Dwight Peck's personal website

Late summer 2003 -- A few weeks in Devon and Cornwall



Golden Park and Hartland Quay

We've had a great time so far ambling along the Devon Coast Path, visiting friends, and sampling fish and chips and bitter ale, and now we find we can't stop.

You may not find this terribly rewarding unless you're included here, so this is a good time for casual and random browsers to turn back before they get too caught up in the sweep and majesty of the proceedings and can't let go.

Here's Golden Park on the north Devon coast, between Hardisworth and Welcombe. That's a 17th century farmhouse cum reasonably priced bed-and-breakfast, and we're headed for the "seaview room".

Golden Park lays on the full force of renovated-17th-century charm, and it's a working pig farm into the bargain. You can't get in to see the pigs, unfortunately, because after the hoof-and-mouth countryside lockdown a few years ago, farmers here guard their virus-free environments jealously.

But the hostess and host of this fine accommodation can keep you spellbound with vivid descriptions of the local walks and pubs and poignant tales of the politics of pig-farming in Britain. In the hands of a skilled farmer raconteur, the politics of pig-farming in Britain can be fascinating.

Golden Park hosts Lynda and Stephen Yeomans can be recommended very highly to avid coastal walkers with their own or a hired car at their disposal. And a good roadmap. Click to visit them [sorry, that link has been discontinued.]

The "sea view" room at Golden Park, and the 'fancy old bathtub'

At the time of reporting this, the narrator was not aware that this 'fancy old bathtub' is a prized antique "slipper bath", apparently much sought after. If you look up 'slipper bath' on Google you get an avalanche of product advertisements, but if you look up 'slipper bath devon', guess who's on top? You're looking at it here -- the genuine article.

Friends in "slipper bath devon"
(with Bruce Chatwin's In Patagonia)


Hike to Hartland Quay: Fellow hiker Kristin following a borrowed dog northward along the Coast Path towards Hartland Quay

Low tide along the Devon coast.

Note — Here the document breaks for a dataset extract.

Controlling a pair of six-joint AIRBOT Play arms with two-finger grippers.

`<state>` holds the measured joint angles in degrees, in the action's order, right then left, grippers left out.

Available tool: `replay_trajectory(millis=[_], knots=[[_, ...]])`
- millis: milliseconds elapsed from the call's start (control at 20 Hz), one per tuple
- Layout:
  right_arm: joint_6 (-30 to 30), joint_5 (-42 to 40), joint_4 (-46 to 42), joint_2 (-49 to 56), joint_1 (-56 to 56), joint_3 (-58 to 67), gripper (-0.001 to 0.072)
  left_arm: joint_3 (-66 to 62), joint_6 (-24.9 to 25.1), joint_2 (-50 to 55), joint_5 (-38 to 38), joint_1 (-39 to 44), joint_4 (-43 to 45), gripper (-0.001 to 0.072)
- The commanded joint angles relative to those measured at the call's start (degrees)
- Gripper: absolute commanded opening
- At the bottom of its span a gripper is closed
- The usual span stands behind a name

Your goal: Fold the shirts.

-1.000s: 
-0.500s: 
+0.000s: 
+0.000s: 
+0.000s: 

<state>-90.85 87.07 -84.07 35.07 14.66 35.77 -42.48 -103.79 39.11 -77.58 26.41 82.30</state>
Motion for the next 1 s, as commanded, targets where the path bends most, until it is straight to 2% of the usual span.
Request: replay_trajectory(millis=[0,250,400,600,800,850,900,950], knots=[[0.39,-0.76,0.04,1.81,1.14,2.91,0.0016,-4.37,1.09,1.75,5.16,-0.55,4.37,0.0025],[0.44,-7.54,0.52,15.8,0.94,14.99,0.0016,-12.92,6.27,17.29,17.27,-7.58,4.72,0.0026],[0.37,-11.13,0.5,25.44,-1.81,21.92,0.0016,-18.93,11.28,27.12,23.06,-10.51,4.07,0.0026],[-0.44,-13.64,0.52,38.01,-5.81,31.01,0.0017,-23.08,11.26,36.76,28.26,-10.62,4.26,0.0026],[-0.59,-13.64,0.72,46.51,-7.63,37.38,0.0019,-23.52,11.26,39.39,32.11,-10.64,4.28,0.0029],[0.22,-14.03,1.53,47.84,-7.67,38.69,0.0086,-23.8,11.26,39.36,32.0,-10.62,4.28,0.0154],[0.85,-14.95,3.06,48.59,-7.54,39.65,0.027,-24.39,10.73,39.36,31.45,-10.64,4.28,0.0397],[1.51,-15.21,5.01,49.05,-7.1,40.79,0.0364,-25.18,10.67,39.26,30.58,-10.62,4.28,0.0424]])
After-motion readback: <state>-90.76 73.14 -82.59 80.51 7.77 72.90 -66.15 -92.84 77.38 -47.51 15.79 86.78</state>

All those striated rocky things down there are covered when the Bristol Channel reclaims its own twice a day.

More striated coastal rocks at low tide and 200m cliffs along the Coast Path

Testing the coast path for resistance to sudden erosion

More views northward, and Hartland Quay gleaming whitely in the distance

Kristin and her entourage hastening northward towards Hartland Quay

Hartland Quay still in the distance, good colors along the way

Kristin testing the path for erosion resistance

Traveling companion Kristin crossing an exceptionally fine meadow with oblivious sheep on it.

Looking back southward at low tide.

More of that weird striated rock formation passively awaiting the tide's coming in

Kristin looking forward to lunch at Hartland Quay

To Hartland Quay, the final lap

Hartland Quay

Hartland Quay. As the tourist brochures tell it, a patent was applied for to the Privy Council in 1566, on behalf of Grenville, Walter Raleigh, the Earl of Devon and other regional worthies, to build a quay on this site, and granted. The quay itself has washed away long ago, though signs of it remain, but the double-row of buildings provides a welcome tourist destination and the soup's pretty good, too.

The view southward from Hartland Quay, October 2003.

Tomorrow, let's go down to King Arthur of the Round Table's place and see if we can get our flat tire fixed.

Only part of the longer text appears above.